WHO malaria report shows deaths rising again, with Africa hardest Hit.

Tuesday 9th December 2025

By inAfrika Newsroom

The WHO malaria report 2024 Africa picture is sobering. Global malaria deaths rose to about 610,000 in 2024, with most fatalities among young children in sub-Saharan Africa.

The World Health Organization’s latest annual update estimates malaria cases climbed from 273 million in 2023 to around 282 million in 2024. Nearly all of the increase came from African countries already struggling with climate shocks, conflict and strained health budgets.

WHO points to several drivers. Insecticide-treated bed nets are losing effectiveness as mosquitoes develop resistance. Drug resistance is emerging in some regions. Health systems are stretched by concurrent outbreaks, including cholera and measles in parts of Angola and the Democratic Republic of Congo.

Funding is another concern. Global malaria investment reached about $3.9 billion in 2024, far below the $9 billion WHO says is needed to stay on track. Recent aid cuts, including from major donors, risk widening that gap.

Next steps

The WHO malaria report 2024 Africa findings urge governments to protect and expand core tools.
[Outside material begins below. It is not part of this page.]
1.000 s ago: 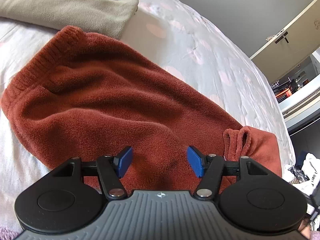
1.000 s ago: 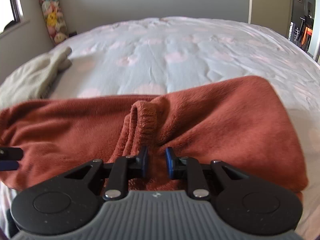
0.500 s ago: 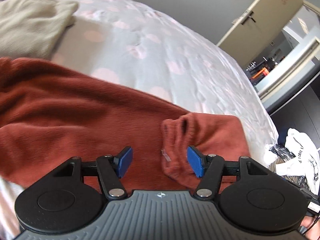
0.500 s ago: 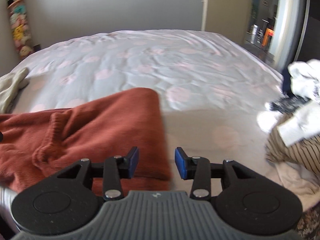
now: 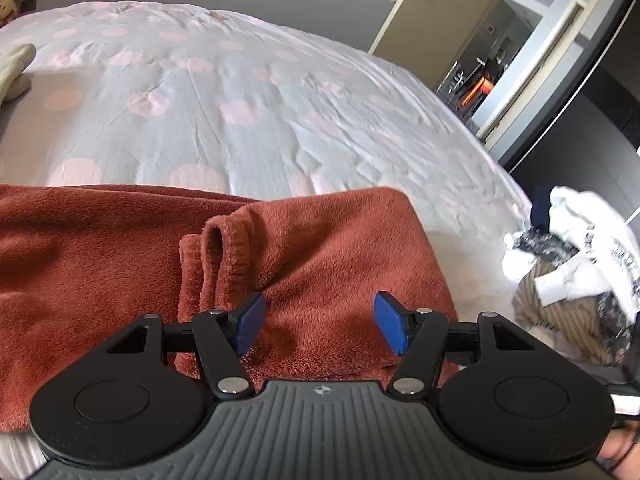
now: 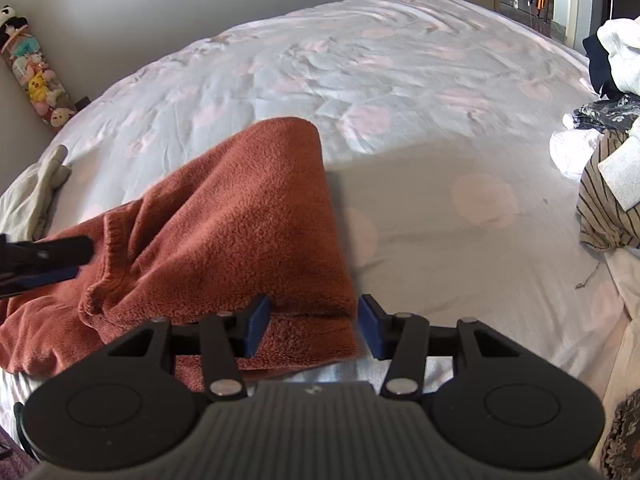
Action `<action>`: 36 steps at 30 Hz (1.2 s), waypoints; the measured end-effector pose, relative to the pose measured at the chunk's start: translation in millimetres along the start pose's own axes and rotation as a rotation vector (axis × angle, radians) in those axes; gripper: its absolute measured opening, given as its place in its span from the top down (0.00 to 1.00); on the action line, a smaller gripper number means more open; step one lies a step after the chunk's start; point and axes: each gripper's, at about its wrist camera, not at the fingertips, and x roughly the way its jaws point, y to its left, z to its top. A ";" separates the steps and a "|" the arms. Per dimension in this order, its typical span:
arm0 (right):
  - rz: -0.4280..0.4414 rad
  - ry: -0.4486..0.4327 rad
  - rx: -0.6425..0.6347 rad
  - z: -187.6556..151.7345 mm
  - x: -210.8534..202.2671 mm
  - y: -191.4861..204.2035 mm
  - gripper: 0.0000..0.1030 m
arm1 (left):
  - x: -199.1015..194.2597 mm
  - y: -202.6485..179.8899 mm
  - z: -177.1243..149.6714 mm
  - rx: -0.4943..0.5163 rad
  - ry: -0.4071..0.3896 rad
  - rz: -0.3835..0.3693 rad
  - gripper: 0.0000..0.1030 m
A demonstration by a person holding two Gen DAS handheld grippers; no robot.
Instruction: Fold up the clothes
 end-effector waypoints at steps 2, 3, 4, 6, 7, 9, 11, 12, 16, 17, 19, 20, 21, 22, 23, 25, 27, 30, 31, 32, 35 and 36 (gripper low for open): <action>0.025 -0.022 0.040 -0.5 -5.0 -8.1 0.49 | 9.0 2.2 -1.7 0.009 0.017 0.015 0.43; 0.039 -0.035 0.070 -0.5 -8.0 -13.6 0.49 | 13.1 4.9 -2.3 0.007 0.023 0.027 0.43; 0.048 -0.050 0.100 -0.8 -12.4 -19.5 0.49 | 16.5 8.7 -2.5 0.001 0.026 0.043 0.43; 0.068 -0.076 0.148 -2.1 -22.2 -30.0 0.46 | 22.6 16.2 -2.9 -0.009 0.037 0.084 0.47; 0.078 -0.085 0.169 -2.4 -26.7 -34.8 0.44 | 24.6 20.2 -3.0 -0.013 0.041 0.100 0.48; 0.078 -0.080 0.165 -1.7 -29.5 -40.5 0.44 | 28.6 28.0 -3.1 -0.023 0.049 0.128 0.52; 0.104 -0.041 0.149 1.0 -23.6 -42.6 0.44 | 32.4 34.3 -2.2 -0.031 0.061 0.138 0.54; 0.115 -0.022 0.140 2.3 -20.5 -43.3 0.45 | 34.2 35.2 -2.1 -0.020 0.069 0.159 0.54; 0.109 0.071 -0.035 6.3 -3.2 -25.9 0.47 | 38.0 44.6 -4.8 -0.013 0.088 0.177 0.60; 0.111 0.095 -0.101 7.5 0.6 -20.0 0.48 | 37.8 47.0 -5.1 -0.022 0.088 0.170 0.60; 0.087 0.111 -0.257 9.1 6.0 -6.9 0.50 | 37.3 51.2 -5.8 -0.036 0.088 0.158 0.60; 0.059 0.113 -0.339 9.4 8.6 -0.8 0.50 | 36.7 51.5 -6.2 -0.038 0.087 0.157 0.60; 0.015 0.103 -0.424 8.5 11.9 2.3 0.50 | 36.0 50.7 -6.3 -0.034 0.086 0.159 0.60; 0.001 0.102 -0.484 8.5 16.2 4.0 0.51 | 35.2 49.2 -6.5 -0.028 0.084 0.162 0.60; 0.015 0.106 -0.522 9.1 20.5 3.7 0.56 | 34.2 47.6 -6.6 -0.023 0.083 0.165 0.60; 0.074 0.124 -0.550 11.1 27.9 0.3 0.69 | 31.6 44.0 -6.6 -0.014 0.078 0.170 0.60; 0.105 0.116 -0.552 12.5 30.6 -2.7 0.88 | 24.7 37.6 -5.4 -0.004 0.065 0.164 0.60; 0.121 0.080 -0.535 12.4 24.5 -7.1 0.93 | 12.7 20.8 -3.2 0.035 0.049 0.141 0.58; 0.135 0.075 -0.511 13.2 21.4 -11.2 0.94 | 8.9 14.1 -2.5 0.049 0.045 0.125 0.58; 0.149 0.070 -0.487 14.1 18.5 -15.4 0.94 | 5.6 6.1 -2.2 0.065 0.042 0.096 0.58; 0.189 0.079 -0.396 18.4 15.3 -30.8 0.95 | 3.3 -22.7 -4.2 0.118 0.058 -0.053 0.58; 0.194 0.078 -0.385 18.2 15.0 -33.3 0.96 | 3.5 -31.7 -7.2 0.124 0.074 -0.109 0.58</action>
That means distributing new generations of bed nets, updating treatment protocols and training community health workers to diagnose and treat early.

WHO is also pushing for faster introduction of malaria vaccines, including second-generation products aimed at high-burden African settings. However, vaccine rollout must sit alongside strong vector control and surveillance, not replace them.
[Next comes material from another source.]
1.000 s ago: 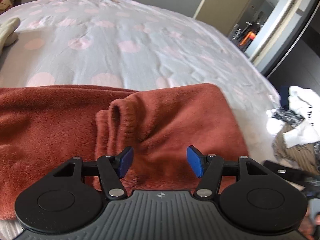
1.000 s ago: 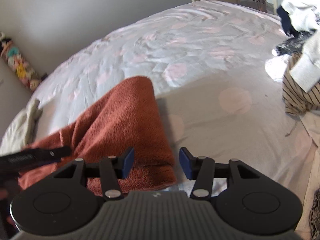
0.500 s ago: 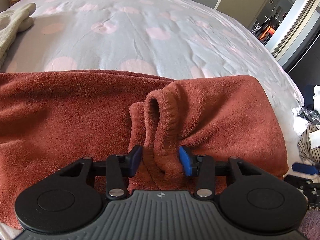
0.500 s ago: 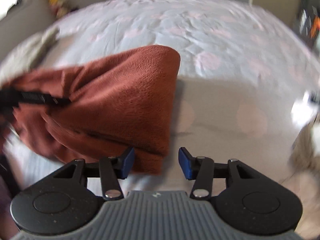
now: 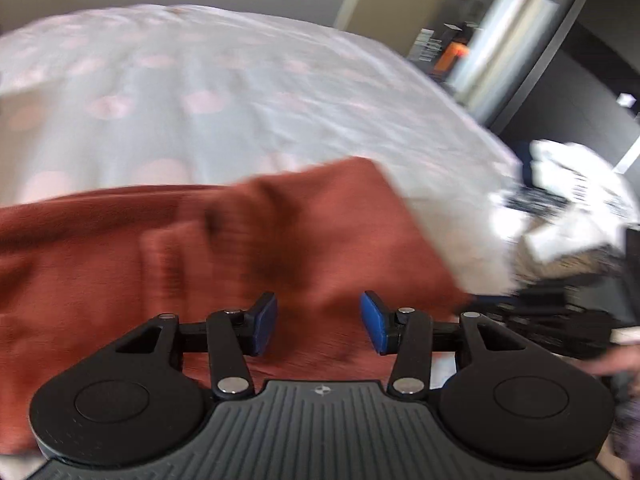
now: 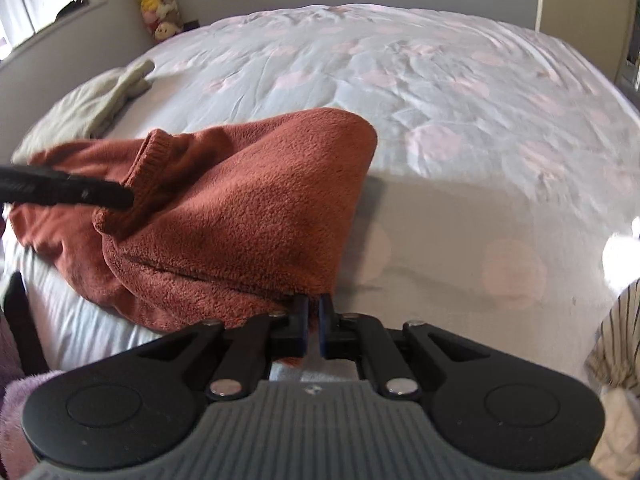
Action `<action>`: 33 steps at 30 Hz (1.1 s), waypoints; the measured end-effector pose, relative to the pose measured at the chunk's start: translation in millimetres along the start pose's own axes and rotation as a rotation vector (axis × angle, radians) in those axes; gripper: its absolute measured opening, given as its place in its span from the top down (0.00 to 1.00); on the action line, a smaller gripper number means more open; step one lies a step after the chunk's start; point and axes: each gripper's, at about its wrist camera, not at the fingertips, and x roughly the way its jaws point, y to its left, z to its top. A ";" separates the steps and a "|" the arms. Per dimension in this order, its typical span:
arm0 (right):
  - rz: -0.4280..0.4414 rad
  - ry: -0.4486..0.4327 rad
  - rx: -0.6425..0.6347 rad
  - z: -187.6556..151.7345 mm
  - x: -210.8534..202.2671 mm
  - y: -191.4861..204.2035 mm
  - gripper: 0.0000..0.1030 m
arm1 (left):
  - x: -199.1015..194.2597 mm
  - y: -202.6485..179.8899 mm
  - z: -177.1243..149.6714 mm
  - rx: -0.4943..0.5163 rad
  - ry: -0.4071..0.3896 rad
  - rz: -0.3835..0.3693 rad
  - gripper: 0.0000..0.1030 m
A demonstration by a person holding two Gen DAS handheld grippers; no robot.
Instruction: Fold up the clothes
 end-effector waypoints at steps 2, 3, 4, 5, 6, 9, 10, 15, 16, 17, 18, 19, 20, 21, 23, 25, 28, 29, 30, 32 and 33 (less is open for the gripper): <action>-0.001 -0.008 0.011 -2.5 -2.4 -2.8 1.00 | 6.8 -21.5 -5.7 0.030 0.033 -0.073 0.58; -0.005 -0.013 0.014 -3.6 -4.0 -3.5 1.00 | 12.3 -32.6 -8.8 0.057 0.053 -0.091 0.58; 0.003 -0.016 0.019 -4.2 -5.7 -4.2 1.00 | 18.9 -42.0 -11.5 0.086 0.074 -0.102 0.58; 0.010 -0.022 0.024 -5.1 -7.9 -5.4 1.00 | 25.8 -50.7 -14.0 0.112 0.096 -0.113 0.58; 0.013 -0.029 0.022 -6.3 -10.4 -6.8 1.00 | 33.8 -57.6 -16.0 0.132 0.119 -0.118 0.58; 0.003 -0.041 -0.041 -9.9 -14.7 -6.1 0.98 | 55.1 -69.8 -19.7 0.146 0.176 -0.125 0.58; 0.005 -0.032 -0.064 -10.8 -14.5 -6.4 0.94 | 62.2 -71.1 -19.7 0.137 0.196 -0.127 0.58; 0.039 -0.019 -0.143 -16.2 -8.5 -9.7 0.85 | 85.3 -70.4 -18.2 0.067 0.252 -0.115 0.53; 0.053 -0.019 -0.163 -17.1 -6.1 -10.0 0.82 | 88.5 -70.3 -18.0 0.059 0.258 -0.105 0.53; 0.066 -0.020 -0.185 -18.0 -3.5 -10.2 0.79 | 90.8 -70.0 -18.3 0.058 0.259 -0.094 0.53; 0.067 -0.019 -0.214 -18.1 0.3 -9.7 0.79 | 91.7 -69.1 -18.5 0.058 0.257 -0.086 0.53; 0.068 -0.018 -0.244 -18.1 4.0 -9.1 0.79 | 92.4 -68.1 -18.7 0.057 0.253 -0.078 0.53; 0.075 -0.022 -0.272 -17.9 7.4 -8.0 0.79 | 92.3 -66.3 -18.8 0.054 0.249 -0.073 0.55; 0.086 -0.032 -0.296 -17.3 10.5 -7.0 0.79 | 91.8 -64.2 -18.9 0.048 0.245 -0.067 0.56; 0.098 -0.055 -0.333 -15.0 16.3 -4.8 0.79 | 90.6 -60.2 -19.2 0.043 0.234 -0.056 0.62; 0.077 -0.089 -0.347 -11.3 21.3 -1.9 0.79 | 89.8 -55.8 -18.5 0.042 0.226 -0.041 0.66; 0.052 -0.113 -0.334 -8.1 22.2 1.3 0.89 | 92.6 -48.4 -18.4 0.020 0.222 -0.023 0.69; 0.044 -0.117 -0.327 -7.5 21.3 2.2 0.90 | 94.1 -47.1 -18.5 0.018 0.217 -0.020 0.69; 0.038 -0.113 -0.324 -8.7 17.3 2.2 0.91 | 95.5 -46.2 -18.8 0.018 0.212 -0.016 0.69; 0.027 -0.103 -0.316 -11.2 9.5 1.8 0.93 | 98.2 -46.5 -19.7 0.023 0.199 -0.006 0.71; 0.034 -0.087 -0.305 -14.3 7.6 -0.5 0.93 | 99.3 -47.3 -20.2 0.027 0.193 -0.001 0.72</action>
Domestic financing is critical. Ministries of health and finance are being asked to ring-fence malaria budgets even as they respond to other emergencies. Regional bodies are exploring pooled procurement to reduce costs and avoid stock-outs.

Why it matters: WHO malaria report 2024 Africa

Malaria is both a health crisis and an economic drag. Every missed school day, clinic visit and harvest hit reduces productivity. The WHO malaria report 2024 Africa message is that progress has stalled and could reverse further without renewed focus.

For families, the issue is painfully concrete. A child with fever needs a quick test, effective drugs and protection from bites at night. For governments, malaria trends now sit alongside climate and debt risks in planning tables.

If new tools and financing are aligned, malaria control can recover lost ground. If not, the disease will keep exploiting every weakness in Africa’s health systems.